### Provided data
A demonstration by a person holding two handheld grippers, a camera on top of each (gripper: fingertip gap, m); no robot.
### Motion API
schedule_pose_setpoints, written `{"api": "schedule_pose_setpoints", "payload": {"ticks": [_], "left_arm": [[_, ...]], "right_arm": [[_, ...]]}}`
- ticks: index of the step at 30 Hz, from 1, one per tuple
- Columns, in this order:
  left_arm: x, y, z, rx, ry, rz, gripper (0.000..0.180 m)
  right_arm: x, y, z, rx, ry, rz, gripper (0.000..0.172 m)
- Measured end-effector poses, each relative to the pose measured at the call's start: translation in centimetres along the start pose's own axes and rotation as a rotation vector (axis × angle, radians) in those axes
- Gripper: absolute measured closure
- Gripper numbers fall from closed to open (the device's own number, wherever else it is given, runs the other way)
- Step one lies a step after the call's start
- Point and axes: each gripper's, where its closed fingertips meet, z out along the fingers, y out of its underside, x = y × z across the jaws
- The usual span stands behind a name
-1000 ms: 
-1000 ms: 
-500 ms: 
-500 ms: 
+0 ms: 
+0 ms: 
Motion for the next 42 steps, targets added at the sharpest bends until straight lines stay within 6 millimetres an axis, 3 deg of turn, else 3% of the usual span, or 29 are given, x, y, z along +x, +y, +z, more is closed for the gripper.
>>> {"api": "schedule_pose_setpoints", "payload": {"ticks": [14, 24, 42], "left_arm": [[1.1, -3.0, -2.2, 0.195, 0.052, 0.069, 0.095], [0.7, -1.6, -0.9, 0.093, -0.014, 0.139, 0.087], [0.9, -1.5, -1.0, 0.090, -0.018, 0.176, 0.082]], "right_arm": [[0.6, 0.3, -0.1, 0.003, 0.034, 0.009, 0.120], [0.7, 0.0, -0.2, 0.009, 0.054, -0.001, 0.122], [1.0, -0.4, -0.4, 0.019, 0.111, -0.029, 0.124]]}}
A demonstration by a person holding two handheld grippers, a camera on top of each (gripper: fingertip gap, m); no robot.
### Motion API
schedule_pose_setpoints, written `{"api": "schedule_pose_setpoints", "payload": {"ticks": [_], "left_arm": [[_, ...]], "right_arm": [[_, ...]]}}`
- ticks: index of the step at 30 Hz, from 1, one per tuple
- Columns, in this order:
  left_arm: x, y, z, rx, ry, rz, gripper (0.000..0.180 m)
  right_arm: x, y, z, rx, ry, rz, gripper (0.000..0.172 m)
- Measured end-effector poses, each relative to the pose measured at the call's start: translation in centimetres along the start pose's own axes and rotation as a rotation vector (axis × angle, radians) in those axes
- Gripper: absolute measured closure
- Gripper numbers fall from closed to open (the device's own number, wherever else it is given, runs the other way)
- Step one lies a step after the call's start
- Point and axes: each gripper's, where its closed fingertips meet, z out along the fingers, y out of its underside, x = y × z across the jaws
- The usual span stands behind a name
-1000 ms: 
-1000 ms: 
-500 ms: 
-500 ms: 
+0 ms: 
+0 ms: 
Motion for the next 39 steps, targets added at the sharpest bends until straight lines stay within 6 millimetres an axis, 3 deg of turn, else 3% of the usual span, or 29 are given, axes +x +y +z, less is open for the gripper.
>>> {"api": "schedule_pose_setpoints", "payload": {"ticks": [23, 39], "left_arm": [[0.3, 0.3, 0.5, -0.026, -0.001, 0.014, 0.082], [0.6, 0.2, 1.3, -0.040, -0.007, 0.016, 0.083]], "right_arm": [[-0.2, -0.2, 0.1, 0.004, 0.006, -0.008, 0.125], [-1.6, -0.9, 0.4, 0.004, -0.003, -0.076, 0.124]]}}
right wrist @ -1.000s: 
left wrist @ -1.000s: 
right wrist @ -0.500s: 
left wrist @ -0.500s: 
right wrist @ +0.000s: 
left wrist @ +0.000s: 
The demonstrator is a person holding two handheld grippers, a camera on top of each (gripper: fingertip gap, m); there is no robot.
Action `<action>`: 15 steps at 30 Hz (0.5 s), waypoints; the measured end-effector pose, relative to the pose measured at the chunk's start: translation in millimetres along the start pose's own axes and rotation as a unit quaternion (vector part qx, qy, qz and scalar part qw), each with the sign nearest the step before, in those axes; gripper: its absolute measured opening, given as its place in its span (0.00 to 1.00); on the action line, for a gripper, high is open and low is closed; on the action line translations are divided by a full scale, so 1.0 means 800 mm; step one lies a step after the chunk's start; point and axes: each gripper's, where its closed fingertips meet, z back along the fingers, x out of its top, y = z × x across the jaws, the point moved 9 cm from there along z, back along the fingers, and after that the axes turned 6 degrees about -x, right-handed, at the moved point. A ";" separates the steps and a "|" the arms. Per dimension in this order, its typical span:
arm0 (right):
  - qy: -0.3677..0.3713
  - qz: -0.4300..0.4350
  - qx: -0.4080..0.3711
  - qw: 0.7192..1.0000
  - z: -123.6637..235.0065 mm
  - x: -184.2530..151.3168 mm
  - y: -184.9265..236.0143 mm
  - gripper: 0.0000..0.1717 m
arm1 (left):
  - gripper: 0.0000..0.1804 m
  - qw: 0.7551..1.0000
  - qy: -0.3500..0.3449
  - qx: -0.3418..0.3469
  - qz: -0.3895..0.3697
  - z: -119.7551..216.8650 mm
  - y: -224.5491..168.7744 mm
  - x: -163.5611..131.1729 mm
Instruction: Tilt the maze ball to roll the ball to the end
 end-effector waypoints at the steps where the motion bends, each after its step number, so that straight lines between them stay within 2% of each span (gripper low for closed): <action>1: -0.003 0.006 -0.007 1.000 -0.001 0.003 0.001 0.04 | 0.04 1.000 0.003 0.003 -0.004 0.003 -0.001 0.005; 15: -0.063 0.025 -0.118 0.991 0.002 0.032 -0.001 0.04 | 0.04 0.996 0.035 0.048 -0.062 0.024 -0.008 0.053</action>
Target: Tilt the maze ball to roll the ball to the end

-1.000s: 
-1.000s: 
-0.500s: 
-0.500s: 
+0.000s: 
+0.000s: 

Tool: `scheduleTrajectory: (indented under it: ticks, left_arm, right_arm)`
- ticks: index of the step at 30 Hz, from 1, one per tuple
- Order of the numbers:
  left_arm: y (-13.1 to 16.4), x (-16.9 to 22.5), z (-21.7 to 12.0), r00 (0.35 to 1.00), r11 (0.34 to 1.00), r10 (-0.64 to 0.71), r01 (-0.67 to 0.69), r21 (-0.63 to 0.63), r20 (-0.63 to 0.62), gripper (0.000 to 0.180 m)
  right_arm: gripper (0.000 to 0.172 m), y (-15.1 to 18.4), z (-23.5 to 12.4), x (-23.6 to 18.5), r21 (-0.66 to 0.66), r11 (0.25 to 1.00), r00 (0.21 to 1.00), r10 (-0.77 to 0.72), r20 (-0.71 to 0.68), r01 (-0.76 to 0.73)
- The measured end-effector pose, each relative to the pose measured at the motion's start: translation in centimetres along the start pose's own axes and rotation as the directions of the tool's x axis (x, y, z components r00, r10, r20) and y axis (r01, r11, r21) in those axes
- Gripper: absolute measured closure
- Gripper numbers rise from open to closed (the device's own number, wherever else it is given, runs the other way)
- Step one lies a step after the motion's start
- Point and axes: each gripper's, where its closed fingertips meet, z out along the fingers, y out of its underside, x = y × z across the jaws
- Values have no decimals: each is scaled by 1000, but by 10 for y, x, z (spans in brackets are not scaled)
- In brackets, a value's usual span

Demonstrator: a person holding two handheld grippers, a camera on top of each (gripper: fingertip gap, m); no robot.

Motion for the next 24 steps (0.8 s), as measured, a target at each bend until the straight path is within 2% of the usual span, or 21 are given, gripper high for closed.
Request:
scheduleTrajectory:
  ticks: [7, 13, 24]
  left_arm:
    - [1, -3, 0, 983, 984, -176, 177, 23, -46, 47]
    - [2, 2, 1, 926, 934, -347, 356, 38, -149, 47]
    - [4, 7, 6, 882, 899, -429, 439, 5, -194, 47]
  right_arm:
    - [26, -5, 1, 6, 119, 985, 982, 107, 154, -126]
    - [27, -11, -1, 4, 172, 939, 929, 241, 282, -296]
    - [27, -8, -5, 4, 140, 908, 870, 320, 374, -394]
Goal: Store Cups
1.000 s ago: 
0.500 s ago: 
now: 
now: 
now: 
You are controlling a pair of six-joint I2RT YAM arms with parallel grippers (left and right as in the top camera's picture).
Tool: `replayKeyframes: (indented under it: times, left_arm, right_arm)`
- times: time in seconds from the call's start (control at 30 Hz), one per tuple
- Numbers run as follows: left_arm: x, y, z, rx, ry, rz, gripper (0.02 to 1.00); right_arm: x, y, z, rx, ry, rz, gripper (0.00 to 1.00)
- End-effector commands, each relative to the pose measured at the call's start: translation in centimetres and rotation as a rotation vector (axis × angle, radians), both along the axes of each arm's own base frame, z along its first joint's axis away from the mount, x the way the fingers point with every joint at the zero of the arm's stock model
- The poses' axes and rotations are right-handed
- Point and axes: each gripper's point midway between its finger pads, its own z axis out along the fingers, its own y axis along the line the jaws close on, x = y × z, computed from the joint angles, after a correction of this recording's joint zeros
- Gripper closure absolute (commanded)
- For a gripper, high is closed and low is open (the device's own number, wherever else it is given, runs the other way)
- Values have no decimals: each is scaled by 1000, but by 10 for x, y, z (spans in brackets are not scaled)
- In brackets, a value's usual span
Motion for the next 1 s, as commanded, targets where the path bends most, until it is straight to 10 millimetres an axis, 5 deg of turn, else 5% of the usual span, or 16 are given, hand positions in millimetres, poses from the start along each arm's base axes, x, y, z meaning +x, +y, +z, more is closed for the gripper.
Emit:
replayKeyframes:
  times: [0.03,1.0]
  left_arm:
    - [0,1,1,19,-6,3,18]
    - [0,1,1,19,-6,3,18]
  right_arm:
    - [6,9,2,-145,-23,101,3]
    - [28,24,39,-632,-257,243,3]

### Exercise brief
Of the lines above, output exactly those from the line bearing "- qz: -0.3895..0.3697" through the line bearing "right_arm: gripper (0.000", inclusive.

### Task output
  - qz: -0.3895..0.3697
  - z: -119.7551..216.8650 mm
  - y: -224.5491..168.7744 mm
  - x: -163.5611..131.1729 mm
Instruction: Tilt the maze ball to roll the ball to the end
 end-effector waypoints at the steps where the motion bends, each after its step number, so that straight lines between them stay within 2% of each span (gripper low for closed): <action>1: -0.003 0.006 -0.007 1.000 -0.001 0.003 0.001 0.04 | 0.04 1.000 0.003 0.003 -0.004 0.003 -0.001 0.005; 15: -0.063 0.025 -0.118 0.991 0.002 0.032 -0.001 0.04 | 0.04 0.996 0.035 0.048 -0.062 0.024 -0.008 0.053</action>
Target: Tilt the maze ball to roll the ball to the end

-1.000s: 
-1.000s: 
-0.500s: 
-0.500s: 
+0.000s: 
+0.000s: 

Tool: `scheduleTrajectory: (indented under it: ticks, left_arm, right_arm)`
- ticks: index of the step at 30 Hz, from 1, one per tuple
- Order of the numbers:
  left_arm: y (-13.1 to 16.4), x (-16.9 to 22.5), z (-21.7 to 12.0), r00 (0.35 to 1.00), r11 (0.34 to 1.00), r10 (-0.64 to 0.71), r01 (-0.67 to 0.69), r21 (-0.63 to 0.63), r20 (-0.63 to 0.62), gripper (0.000 to 0.180 m)
  right_arm: gripper (0.000 to 0.172 m), y (-15.1 to 18.4), z (-23.5 to 12.4), x (-23.6 to 18.5), r21 (-0.66 to 0.66), r11 (0.25 to 1.00), r00 (0.21 to 1.00), r10 (-0.77 to 0.72), r20 (-0.71 to 0.68), r01 (-0.76 to 0.73)

There is nothing more to the output.